# Any Pittsburgh/PA furs here?



## shinigami-whistle (Apr 17, 2007)

I live in Oakdale, which is really close to Pittsburgh (I got to Pittsburgh Technical Institute)

Was wondering if there are any other Pittsburgh furs around here?

as well as any furs that are going to AnthroCon in July? I'm trying to get up the money to go, and if I make it, maybe we can meet up and say hi and stuff ;3


----------



## BlitzWolf (Apr 17, 2007)

Me and a few fellow furs are making the treck up there from the Carolinas. We will be attending the con...and it'll be our first one, too. ^_^ Really looking forward to it and would love to meet more furs during my stay.

Maybe we'll get to cross paths and hang out.


----------



## Xipoid (Apr 17, 2007)

You'll definitely find me at AC07 if you look hard enough, which shouldn't really be too difficult... just look for a guy in a suit wandering around the Dealer's Room, Artist's Alley, and Art show (I'm so predictable).


----------



## Aikon (Apr 17, 2007)

I'm from North Huntingdon, PA, which is right on the outside of Pittsburgh.  

I was going to go to AC but my friend backed out, actually we both can't really afford it this year, even though I could just drive down :/


----------



## shinigami-whistle (Apr 17, 2007)

Hope to run into you Blitz and Xipoid.

And sorry to hear that, Aikon. I feel your pain though, I'm trying to get the money together for it, myself. 
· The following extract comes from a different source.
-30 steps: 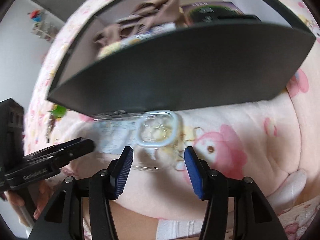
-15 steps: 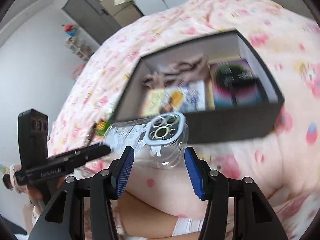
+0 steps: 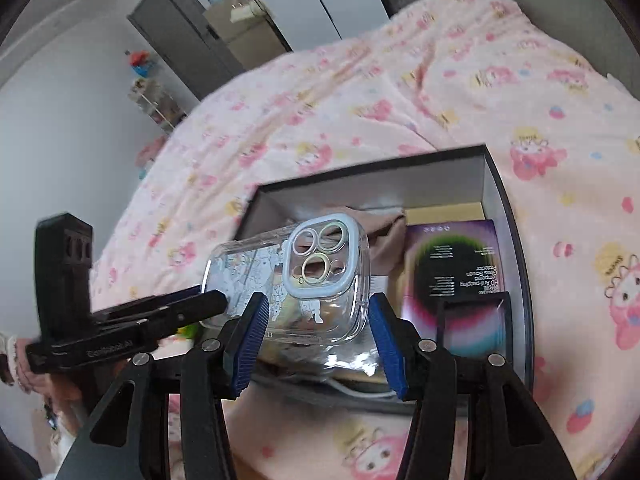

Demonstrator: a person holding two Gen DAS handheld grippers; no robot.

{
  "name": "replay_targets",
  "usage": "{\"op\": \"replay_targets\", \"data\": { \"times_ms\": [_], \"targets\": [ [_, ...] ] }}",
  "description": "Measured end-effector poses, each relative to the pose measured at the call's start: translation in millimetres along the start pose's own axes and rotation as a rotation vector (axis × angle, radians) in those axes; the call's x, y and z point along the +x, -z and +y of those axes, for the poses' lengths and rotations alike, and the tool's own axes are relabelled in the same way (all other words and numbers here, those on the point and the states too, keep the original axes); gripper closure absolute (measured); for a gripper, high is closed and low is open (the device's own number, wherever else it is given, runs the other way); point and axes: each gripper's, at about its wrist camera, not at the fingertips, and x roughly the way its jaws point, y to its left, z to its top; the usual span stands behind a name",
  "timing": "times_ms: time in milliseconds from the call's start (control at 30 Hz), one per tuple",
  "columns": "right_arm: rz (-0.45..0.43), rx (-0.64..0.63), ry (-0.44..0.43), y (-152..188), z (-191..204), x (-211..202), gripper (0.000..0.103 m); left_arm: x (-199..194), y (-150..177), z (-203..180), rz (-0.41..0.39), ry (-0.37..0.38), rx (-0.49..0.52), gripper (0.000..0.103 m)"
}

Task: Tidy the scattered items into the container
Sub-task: 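Carry the clear phone case over the black box with the left gripper, then lower the phone case into the box and open the left gripper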

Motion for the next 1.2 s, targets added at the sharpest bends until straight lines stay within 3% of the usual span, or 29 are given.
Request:
{"op": "replay_targets", "data": {
  "times_ms": [200, 300, 400, 567, 700, 800, 867, 967, 1067, 1133, 1200],
  "targets": [
    [0.162, -0.011, 0.083, 10.6, -14.1, 42.5, 0.054, 32.8, -0.5, -24.8, 0.131, -0.168, 0.094, 0.055],
    [0.184, -0.002, 0.083, 9.4, -18.9, 50.7, 0.054, 42.5, 0.5, -32.6, 0.168, -0.247, 0.137, 0.054],
    [0.201, -0.002, 0.063, 9.6, -19.3, 54.6, 0.054, 51.8, 3.7, -27.4, 0.207, -0.274, 0.141, 0.053],
    [0.235, 0.037, 0.022, 13.6, -24.3, 63.0, 0.054, 57.0, 5.4, -24.0, 0.260, -0.296, 0.181, 0.050],
    [0.198, 0.038, 0.015, 13.2, -24.3, 55.1, 0.054, 48.6, -2.4, -23.0, 0.234, -0.312, 0.201, 0.047],
    [0.089, 0.093, 0.122, 3.5, -31.3, 48.0, 0.057, 48.7, -9.9, -18.5, 0.212, -0.294, 0.182, 0.046],
    [0.060, 0.057, 0.195, -3.2, -24.8, 51.7, 0.060, 53.0, -16.5, -16.2, 0.194, -0.243, 0.150, 0.046],
    [0.118, 0.036, 0.181, -6.5, -17.2, 69.6, 0.060, 67.7, -29.5, -11.6, 0.184, -0.190, 0.093, 0.048],
    [0.207, 0.029, 0.173, -2.8, -17.7, 90.2, 0.060, 82.4, -36.2, -12.1, 0.196, -0.223, 0.091, 0.048],
    [0.293, 0.055, 0.095, 4.2, -20.9, 104.5, 0.058, 87.1, -38.6, -12.4, 0.195, -0.249, 0.097, 0.048],
    [0.328, 0.059, 0.083, 8.7, -20.8, 109.4, 0.058, 88.8, -39.3, -13.2, 0.208, -0.257, 0.093, 0.048]
  ]
}}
Maybe we can hang out sometime though if you dont' live to far away *chuckles* I'm always up for making new friends :3


----------



## Damaratus (Apr 18, 2007)

I'm on the other side of the state in Philadelphia, but I'll be heading to AC this year.


----------



## Dragoneer (Apr 18, 2007)

I'm a Philly ninja here, buuuddah!


----------



## Xipoid (Apr 18, 2007)

Awesome, I'll be sure to look for anyone who is interested in being found.


----------



## coffinberry (Apr 18, 2007)

I'll be there for Anthrocon, and I will also be there next weekend for Comicon. I'll have a table.


----------



## Solaris (May 8, 2007)

Depending on school I live in the Harrisburg/Lancaster Pa area, though I probably wont make this years con. It's always something or another, school, work, money, car problems, and such -_-


----------



## Meyou (May 17, 2007)

Assuming I dont miss my flight, and assuming I also dont miss the second leg of my flight...I'll be there at AC 2007, wandering around trying to get as much loot as possible and hug as many tails as I can find!

Hum...any other British Furs going to make it?


----------



## net-cat (May 17, 2007)

I don't live in Pittsburgh, but nothing short of being *dead* will prevent me from attending this year's Anthrocon.

I live in the DC Area.


----------



## tawamureru1 (May 17, 2007)

I live in western new york, and I was going to go but, none of my friends wanted to go :cry:. Oh well. Another year.


----------



## Blithe (Jun 1, 2007)

Oooh, hey! I live in Pittsburgh! Down in South Oakland, in fact. I go to Pitt, myself. =)


----------



## Aden (Jun 1, 2007)

I live a half-hour south, in a town called McMurray (Peters Township). I'm there now, but I go to Rochester for college.


----------



## darkdoomer (Jun 3, 2007)

i'd move a bit this summer ( northwest airlines makes correct prices ) but from new york to pittsburgh, i must agree with tawamureru, there's a long way ( like, 250~300 Km ? ) regarding the gas prices/car rental bill, i wouldnt hit that.


----------



## Dreamaria (Jun 5, 2007)

I live in the Butler/Cranberry area, about 30 miles north of Pittsburgh. So travel to AC costs me whatever the price of a gallon of gas is :3 But I'll be there, for sure.


----------



## HaTcH (Jun 9, 2007)

I live in a small town, a few miles south of Scranton PA. Which is like.. clear across the state..


----------